The jaguar is often described as nocturnal, but is more specifically crepuscular (peak activity around dawn and dusk). Both sexes hunt, but males travel farther each day than females, befitting their larger territories. The jaguar may hunt during the day if game is available and is a relatively energetic feline, spending as much as 50–60% of its time active. The jaguar's elusive nature and the inaccessibility of much of its preferred habitat make it a difficult animal to sight, let alone study.
Jaguar females reach sexual maturity at about two years of age, and males at three or four. The cat is believed to mate throughout the year in the wild, although births may increase when prey is plentiful.
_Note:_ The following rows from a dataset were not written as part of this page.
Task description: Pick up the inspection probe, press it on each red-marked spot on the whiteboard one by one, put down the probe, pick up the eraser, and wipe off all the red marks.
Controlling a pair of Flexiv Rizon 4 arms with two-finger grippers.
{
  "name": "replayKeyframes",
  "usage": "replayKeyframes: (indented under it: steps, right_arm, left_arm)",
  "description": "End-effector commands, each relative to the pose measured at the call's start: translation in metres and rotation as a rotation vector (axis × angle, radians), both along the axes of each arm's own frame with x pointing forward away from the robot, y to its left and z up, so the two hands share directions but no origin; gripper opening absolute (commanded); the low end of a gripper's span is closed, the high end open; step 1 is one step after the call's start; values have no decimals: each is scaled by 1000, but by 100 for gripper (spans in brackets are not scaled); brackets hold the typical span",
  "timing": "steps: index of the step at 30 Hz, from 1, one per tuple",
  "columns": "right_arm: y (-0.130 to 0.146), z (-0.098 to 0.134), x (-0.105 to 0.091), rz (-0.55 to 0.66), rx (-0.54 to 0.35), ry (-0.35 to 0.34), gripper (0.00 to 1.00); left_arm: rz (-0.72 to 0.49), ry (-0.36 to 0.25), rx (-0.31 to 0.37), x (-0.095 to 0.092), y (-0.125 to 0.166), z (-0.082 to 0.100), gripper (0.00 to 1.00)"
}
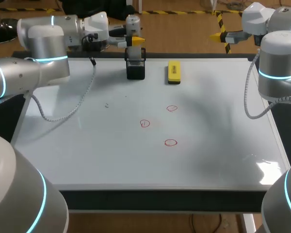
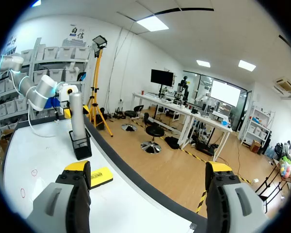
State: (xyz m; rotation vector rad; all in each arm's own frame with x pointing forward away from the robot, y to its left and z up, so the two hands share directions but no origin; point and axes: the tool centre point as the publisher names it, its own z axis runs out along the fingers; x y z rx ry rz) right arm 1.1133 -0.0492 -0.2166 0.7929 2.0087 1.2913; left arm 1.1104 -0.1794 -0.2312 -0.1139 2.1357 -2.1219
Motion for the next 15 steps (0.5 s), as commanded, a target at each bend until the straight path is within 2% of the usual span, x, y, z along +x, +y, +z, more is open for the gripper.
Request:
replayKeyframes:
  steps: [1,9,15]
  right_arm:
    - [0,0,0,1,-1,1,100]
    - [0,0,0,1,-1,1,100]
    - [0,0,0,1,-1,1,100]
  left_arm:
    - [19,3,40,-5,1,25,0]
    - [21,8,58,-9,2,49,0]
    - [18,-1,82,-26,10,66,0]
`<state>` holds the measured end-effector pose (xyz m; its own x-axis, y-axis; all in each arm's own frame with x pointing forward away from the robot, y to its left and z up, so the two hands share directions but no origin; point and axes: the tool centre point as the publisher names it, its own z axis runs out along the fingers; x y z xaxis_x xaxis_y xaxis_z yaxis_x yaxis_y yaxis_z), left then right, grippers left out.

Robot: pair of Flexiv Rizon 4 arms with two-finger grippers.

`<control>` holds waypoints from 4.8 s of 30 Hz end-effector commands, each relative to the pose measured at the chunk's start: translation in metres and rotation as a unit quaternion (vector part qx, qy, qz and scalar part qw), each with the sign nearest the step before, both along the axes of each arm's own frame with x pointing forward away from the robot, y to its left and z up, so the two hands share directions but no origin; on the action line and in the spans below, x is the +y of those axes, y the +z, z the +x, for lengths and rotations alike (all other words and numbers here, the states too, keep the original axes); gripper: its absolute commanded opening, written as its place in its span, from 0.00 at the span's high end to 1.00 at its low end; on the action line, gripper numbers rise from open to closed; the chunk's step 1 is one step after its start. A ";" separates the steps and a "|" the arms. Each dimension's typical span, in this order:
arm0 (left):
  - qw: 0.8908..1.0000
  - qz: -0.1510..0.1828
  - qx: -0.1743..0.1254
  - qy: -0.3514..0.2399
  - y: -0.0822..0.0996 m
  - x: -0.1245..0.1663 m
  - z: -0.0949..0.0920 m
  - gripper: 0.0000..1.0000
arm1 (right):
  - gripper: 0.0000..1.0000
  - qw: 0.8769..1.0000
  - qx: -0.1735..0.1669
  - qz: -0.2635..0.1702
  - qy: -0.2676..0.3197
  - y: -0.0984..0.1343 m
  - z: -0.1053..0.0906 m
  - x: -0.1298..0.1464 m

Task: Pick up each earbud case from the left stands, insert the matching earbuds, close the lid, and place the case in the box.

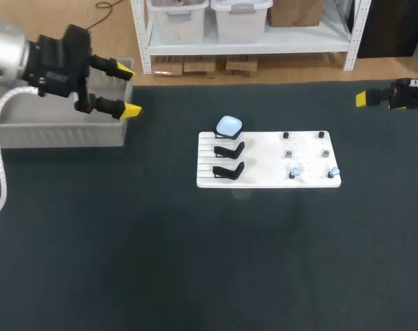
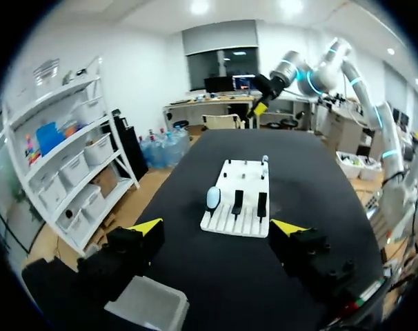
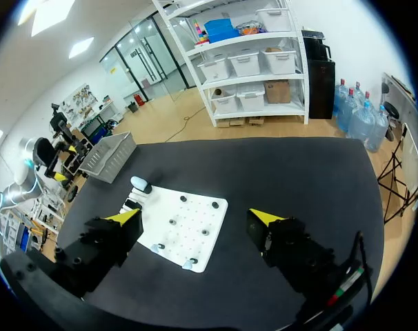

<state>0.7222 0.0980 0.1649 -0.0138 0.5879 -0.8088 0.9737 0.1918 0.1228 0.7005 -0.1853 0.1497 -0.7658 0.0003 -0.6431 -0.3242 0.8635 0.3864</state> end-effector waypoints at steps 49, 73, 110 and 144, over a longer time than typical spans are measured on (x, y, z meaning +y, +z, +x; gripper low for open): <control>0.980 -0.013 0.102 -0.168 -0.123 -0.122 0.049 0.31 | 0.00 1.000 0.000 0.000 0.000 0.000 0.000 0.000; 0.985 -0.052 0.091 -0.140 -0.145 -0.151 0.060 0.29 | 0.00 1.000 0.000 0.000 0.000 0.000 0.000 0.000; 0.985 -0.070 0.075 -0.138 -0.154 -0.168 0.071 0.55 | 0.00 1.000 0.000 0.000 0.000 0.000 0.000 0.000; 0.985 -0.083 0.056 -0.138 -0.155 -0.174 0.058 0.90 | 0.00 1.000 0.000 0.000 0.000 0.000 0.000 0.000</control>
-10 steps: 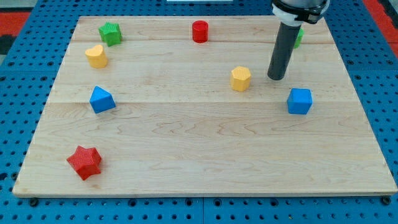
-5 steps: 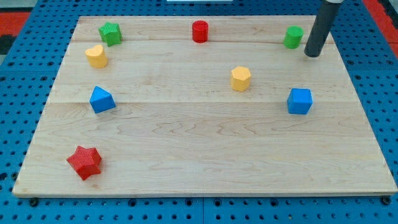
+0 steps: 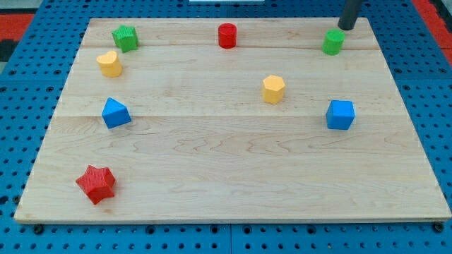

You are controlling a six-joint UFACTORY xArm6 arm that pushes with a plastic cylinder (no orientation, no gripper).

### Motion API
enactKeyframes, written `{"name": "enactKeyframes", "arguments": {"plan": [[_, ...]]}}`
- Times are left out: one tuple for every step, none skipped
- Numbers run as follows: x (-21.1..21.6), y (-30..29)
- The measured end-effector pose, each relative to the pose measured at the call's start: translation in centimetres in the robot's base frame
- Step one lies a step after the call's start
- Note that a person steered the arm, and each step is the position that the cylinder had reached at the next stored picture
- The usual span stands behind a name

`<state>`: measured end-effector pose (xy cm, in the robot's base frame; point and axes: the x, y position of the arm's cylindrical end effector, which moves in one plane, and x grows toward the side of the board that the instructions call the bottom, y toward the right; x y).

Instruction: Place the green circle diagonally to the bottom right of the yellow hexagon

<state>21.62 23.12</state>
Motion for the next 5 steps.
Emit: {"name": "enactKeyframes", "arguments": {"plan": [[1.2,-1.5],[4.0,-2.4],[7.4,-3.0],[10.0,-3.6],[11.2,-4.5]]}}
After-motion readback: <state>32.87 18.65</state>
Mating pairs separate after the act, and females provide all parenting. The gestation period lasts 93–105 days; females give birth to up to four cubs, and most commonly to two. The mother will not tolerate the presence of males after the birth of cubs, given a risk of infanticide.
The young are born blind, gaining sight after two weeks. Cubs are weaned at three months, but remain in the birth den for six months before leaving to accompany their mother on hunts. They will continue in their mother's company for one to two years before leaving to establish a territory for themselves. Young males are at first nomadic, jostling with their older counterparts until they succeed in claiming a territory. Typical lifespan in the wild is estimated at around 12–15 years; in captivity, the jaguar lives up to 23 years.
Like all cats, the jaguar is a carnivore, feeding only on meat. It is an opportunistic hunter and its diet encompasses at least 87 species. They regularly take adult caimans, deer, capybaras, tapirs, peccaries, dogs, foxes, and sometimes even anacondas. However, the jaguar will eat any small species that can be caught, including frogs, mice, birds, fish, sloths, monkeys, and turtles.
While the jaguar often employs the deep throat-bite and suffocation technique typical among Panthera, it sometimes uses a killing method unique amongst cats: it pierces directly through the temporal bones of the skull between the ears of prey (especially the capybara) with its canine teeth, piercing the brain.
The jaguar is a stalk-and-ambush rather than a chase predator. The cat will walk slowly down forest paths, listening for and stalking prey before rushing or ambushing. The jaguar attacks from cover and usually from a target's blind spot with a quick pounce. The ambush may include leaping into water after prey, as a jaguar is quite capable of carrying a large kill while swimming; its strength is such that carcasses as large as a heifer can be hauled up a tree to avoid flood levels.
On killing prey, the jaguar will drag the carcass to a thicket or other secluded spot. It begins eating at the neck and chest, rather than the midsection. Unlike all other species in the Panthera genus, jaguars very rarely attack humans. Most of the scant cases where jaguars turn to taking a human show the animal is either old with damaged teeth or is wounded. Sometimes, if scared or threatened, jaguars in captivity may lash out at zookeepers.
Like the other big cats, the jaguar is capable of roaring and does so to warn territorial and mating competitors away; intensive bouts of counter-calling between individuals have been observed in the wild. Their roar often resembles a repetitive cough, and they may also vocalize mews and grunts. It spits and snarls to show their hostility. Although jaguars roar, they more often grunt, snarl, growl or even mew. Cubs often whine.